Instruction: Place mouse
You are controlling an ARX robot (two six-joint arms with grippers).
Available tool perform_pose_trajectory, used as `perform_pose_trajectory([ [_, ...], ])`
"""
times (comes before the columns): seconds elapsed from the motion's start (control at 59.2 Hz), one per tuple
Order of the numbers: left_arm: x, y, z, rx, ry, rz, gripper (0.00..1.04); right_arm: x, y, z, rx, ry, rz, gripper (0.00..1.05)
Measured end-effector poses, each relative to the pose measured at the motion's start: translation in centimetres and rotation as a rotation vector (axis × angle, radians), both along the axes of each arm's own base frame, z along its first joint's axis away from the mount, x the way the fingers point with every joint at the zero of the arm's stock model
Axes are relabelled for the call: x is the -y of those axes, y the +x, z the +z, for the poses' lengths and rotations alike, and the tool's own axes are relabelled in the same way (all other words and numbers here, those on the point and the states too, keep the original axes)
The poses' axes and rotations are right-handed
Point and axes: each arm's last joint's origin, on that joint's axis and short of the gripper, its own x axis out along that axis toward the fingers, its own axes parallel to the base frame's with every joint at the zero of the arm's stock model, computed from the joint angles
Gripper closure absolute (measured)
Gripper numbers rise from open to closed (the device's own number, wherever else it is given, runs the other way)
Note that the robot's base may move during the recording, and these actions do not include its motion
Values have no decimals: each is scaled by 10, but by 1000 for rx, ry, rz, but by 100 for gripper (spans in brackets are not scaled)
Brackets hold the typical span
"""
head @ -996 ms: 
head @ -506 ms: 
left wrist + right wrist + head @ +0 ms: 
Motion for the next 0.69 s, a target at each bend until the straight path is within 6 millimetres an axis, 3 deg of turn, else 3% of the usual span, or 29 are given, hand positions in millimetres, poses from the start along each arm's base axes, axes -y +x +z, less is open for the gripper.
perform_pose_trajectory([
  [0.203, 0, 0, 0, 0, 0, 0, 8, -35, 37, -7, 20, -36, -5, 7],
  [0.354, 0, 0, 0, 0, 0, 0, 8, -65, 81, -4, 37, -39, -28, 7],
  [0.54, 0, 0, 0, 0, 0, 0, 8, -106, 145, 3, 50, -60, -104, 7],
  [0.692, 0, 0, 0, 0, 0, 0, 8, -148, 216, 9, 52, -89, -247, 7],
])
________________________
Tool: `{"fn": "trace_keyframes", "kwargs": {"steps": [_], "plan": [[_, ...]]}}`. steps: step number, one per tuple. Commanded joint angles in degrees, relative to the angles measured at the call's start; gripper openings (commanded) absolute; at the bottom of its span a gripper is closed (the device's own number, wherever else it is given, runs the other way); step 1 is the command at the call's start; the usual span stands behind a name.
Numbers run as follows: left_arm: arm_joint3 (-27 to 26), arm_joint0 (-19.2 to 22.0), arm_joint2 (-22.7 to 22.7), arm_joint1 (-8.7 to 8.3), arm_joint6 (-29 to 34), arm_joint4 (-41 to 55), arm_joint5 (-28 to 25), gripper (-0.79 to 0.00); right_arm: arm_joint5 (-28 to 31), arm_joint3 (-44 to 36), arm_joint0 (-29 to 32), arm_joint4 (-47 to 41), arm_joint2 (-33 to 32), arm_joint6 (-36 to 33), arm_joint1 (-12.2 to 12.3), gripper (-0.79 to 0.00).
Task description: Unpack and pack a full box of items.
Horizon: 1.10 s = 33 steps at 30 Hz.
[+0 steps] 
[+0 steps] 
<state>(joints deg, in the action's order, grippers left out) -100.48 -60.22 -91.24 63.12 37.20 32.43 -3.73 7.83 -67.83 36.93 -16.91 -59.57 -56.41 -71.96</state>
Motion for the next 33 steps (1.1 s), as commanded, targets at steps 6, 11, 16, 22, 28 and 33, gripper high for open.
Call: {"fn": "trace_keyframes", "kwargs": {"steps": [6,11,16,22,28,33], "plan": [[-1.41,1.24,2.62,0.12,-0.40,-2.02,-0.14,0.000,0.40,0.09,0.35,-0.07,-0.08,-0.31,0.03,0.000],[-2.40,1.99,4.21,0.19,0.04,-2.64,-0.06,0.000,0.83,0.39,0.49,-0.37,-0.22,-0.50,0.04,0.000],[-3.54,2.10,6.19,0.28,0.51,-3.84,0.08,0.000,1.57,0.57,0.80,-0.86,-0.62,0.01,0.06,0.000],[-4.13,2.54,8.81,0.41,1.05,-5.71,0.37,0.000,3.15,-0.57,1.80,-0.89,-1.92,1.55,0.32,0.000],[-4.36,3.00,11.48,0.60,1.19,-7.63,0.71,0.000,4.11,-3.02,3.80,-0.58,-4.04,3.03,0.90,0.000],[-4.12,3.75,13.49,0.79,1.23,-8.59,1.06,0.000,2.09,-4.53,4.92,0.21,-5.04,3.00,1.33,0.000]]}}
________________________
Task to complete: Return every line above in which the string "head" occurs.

Answer section:
head @ -996 ms: 
head @ -506 ms: 
left wrist + right wrist + head @ +0 ms: 

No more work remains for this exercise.